§ **Task**
Each line below from the "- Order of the" line through the "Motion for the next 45" line, those two included, must be restated word for word; the pictures must not be.

§ **The input**
--------------------------------------------------
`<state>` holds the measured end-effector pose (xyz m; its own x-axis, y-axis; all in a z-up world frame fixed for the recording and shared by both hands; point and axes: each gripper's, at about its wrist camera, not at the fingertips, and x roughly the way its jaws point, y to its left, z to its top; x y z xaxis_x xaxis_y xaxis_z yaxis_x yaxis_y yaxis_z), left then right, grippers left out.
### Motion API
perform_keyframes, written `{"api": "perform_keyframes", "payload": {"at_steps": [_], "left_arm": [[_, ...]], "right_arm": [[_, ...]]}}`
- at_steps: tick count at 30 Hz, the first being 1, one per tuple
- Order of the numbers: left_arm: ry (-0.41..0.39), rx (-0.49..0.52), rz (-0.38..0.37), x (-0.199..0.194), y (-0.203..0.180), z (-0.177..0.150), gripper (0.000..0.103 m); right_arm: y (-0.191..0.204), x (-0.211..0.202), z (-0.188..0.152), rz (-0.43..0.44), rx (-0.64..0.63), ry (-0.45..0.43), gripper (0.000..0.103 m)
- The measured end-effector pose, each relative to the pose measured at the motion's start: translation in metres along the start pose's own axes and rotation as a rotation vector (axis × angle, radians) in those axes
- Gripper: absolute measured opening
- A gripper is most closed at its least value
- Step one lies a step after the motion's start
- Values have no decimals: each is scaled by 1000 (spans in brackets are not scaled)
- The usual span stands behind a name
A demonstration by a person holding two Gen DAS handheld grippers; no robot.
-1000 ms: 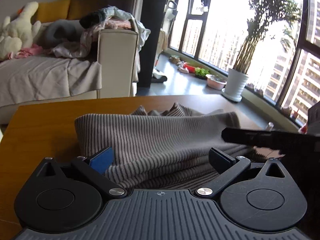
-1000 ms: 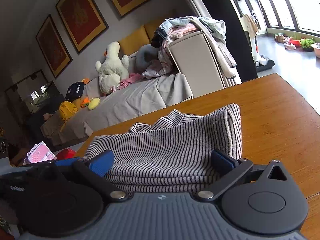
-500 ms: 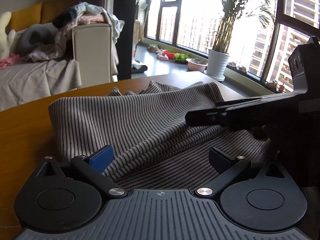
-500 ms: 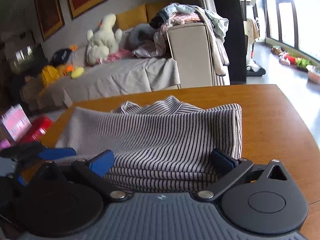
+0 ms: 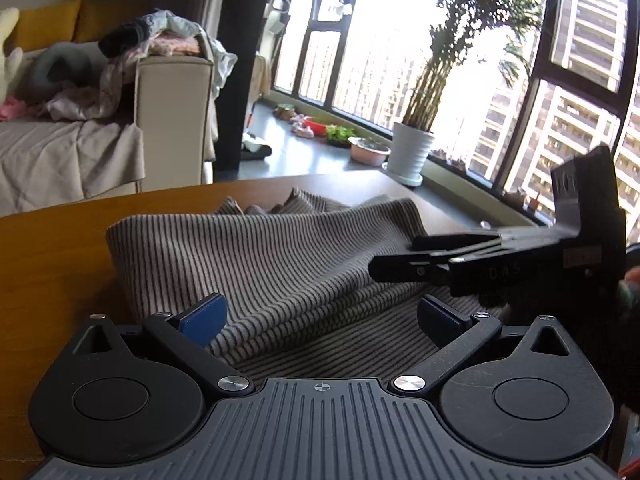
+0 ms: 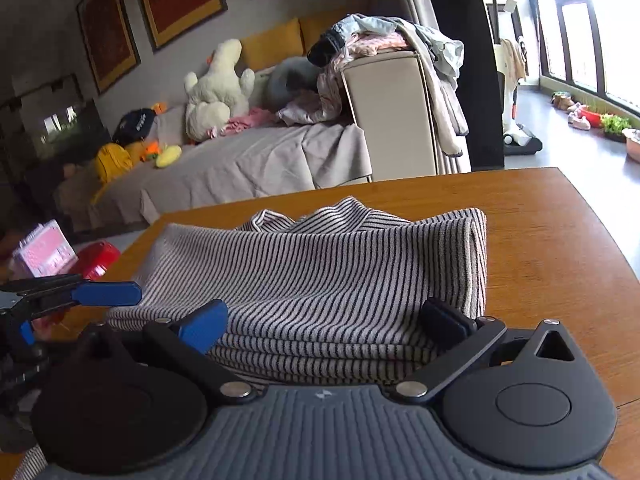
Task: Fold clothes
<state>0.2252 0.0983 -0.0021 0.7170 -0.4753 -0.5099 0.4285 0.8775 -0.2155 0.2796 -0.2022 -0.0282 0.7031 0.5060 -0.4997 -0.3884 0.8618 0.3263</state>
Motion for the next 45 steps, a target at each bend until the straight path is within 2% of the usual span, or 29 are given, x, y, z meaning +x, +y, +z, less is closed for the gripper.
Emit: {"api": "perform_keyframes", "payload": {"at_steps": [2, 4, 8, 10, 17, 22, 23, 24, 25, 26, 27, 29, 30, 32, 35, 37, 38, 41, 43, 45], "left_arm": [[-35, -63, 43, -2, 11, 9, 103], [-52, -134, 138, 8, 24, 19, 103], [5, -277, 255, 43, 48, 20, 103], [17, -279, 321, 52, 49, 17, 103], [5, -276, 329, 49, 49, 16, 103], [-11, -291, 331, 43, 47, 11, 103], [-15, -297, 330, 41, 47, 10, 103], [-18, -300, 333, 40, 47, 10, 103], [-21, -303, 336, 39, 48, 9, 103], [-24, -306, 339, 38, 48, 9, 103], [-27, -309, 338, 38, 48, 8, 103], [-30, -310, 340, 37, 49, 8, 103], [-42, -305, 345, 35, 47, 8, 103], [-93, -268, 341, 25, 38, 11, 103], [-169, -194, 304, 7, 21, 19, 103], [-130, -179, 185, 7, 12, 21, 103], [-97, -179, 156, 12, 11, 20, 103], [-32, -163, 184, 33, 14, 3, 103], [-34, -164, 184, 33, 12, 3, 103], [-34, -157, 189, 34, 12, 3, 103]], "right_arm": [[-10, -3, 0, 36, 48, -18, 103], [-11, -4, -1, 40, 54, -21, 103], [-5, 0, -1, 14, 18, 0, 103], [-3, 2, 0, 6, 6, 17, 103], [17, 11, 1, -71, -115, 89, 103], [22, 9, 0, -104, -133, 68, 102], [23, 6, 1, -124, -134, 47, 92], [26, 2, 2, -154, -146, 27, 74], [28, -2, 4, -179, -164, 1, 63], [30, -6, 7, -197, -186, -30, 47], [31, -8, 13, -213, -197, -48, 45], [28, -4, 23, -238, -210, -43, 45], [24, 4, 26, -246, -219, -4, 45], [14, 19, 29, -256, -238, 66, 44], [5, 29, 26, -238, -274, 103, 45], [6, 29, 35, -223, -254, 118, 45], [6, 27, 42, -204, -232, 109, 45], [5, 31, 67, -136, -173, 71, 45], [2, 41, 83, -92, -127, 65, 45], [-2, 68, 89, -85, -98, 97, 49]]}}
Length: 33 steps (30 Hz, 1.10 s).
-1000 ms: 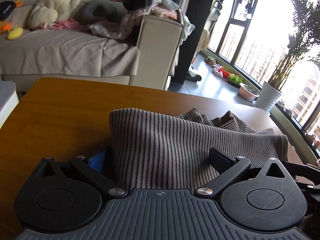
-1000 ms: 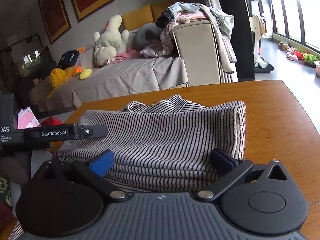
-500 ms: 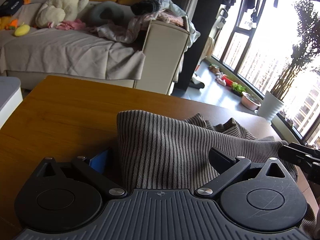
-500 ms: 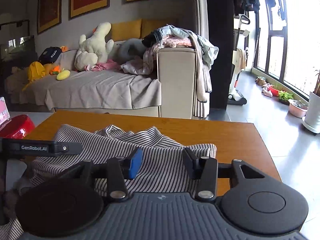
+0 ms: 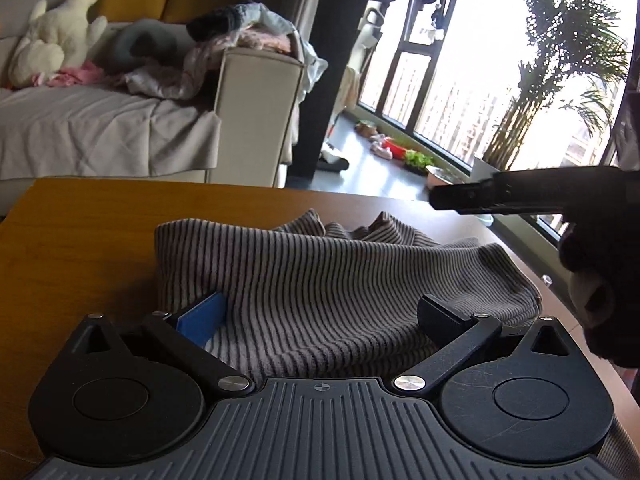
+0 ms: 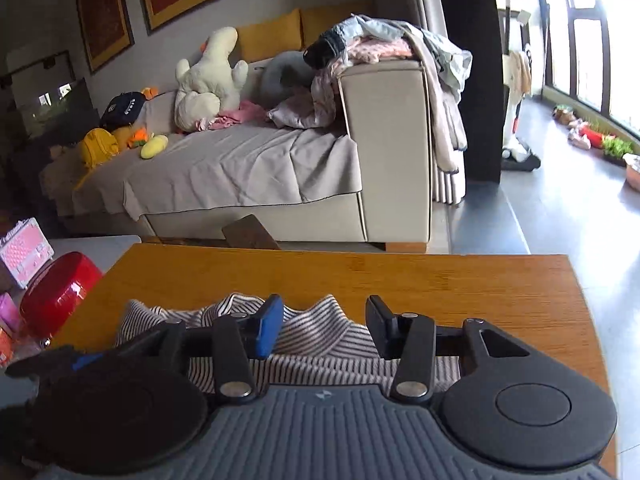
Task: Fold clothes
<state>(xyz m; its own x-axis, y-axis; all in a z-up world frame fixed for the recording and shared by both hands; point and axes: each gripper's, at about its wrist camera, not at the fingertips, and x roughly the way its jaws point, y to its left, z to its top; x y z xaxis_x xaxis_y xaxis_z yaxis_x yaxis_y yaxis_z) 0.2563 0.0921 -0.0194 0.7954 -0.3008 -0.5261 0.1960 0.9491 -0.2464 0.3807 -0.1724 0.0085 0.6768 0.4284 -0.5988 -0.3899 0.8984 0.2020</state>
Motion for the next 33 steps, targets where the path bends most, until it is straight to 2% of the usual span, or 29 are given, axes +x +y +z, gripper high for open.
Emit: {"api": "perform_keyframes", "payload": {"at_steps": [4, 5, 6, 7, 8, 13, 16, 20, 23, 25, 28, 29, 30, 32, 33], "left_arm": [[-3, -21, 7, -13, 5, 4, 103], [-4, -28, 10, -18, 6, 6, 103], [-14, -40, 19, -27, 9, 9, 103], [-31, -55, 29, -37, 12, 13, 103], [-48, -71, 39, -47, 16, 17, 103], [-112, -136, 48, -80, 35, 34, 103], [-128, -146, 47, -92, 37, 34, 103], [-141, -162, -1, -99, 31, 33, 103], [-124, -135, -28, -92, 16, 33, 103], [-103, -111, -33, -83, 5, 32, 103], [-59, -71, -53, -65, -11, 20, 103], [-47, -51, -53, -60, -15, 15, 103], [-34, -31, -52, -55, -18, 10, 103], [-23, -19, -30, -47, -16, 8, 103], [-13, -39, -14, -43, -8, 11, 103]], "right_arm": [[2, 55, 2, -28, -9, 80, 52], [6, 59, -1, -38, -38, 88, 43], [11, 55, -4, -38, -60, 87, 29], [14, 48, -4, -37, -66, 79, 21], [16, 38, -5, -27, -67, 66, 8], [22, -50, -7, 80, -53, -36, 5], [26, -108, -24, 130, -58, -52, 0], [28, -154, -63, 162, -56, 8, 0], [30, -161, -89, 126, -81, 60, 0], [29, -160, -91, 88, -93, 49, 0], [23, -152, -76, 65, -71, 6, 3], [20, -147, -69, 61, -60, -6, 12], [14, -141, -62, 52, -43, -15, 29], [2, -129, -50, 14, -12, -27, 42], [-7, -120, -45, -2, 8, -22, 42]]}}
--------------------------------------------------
§ **Output for this task**
- Order of the numbers: left_arm: ry (-0.41..0.39), rx (-0.49..0.52), rz (-0.38..0.37), x (-0.199..0.194), y (-0.203..0.180), z (-0.177..0.150), gripper (0.000..0.103 m); right_arm: y (-0.191..0.204), x (-0.211..0.202), z (-0.188..0.152), rz (-0.43..0.44), rx (-0.64..0.63), ry (-0.45..0.43), gripper (0.000..0.103 m)
- The measured end-effector pose, each relative to the pose measured at the motion's start: translation in metres along the start pose's own axes and rotation as a rotation vector (axis × angle, radians) in those axes
- Gripper: absolute measured opening
- A gripper is most closed at its least value
- Step one lies a step after the motion's start
- Values have no decimals: each is scaled by 1000 (spans in brackets are not scaled)
- The usual span stands behind a name
A demonstration by a person holding two Gen DAS handheld grippers; no robot.
-1000 ms: 
-1000 ms: 
-500 ms: 
-500 ms: 
+0 ms: 
+0 ms: 
Task: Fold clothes
<state>0.2252 0.0983 -0.0021 0.7170 -0.4753 -0.5099 0.4285 0.8775 -0.2155 0.2796 -0.2022 -0.0282 0.7031 0.5060 -0.4997 -0.3884 0.8618 0.3263</state>
Motion for the next 45 steps, a target at each bend until the straight path is within 2% of the usual span, or 29 are given, x, y, z meaning +x, +y, +z, less is closed for the gripper.

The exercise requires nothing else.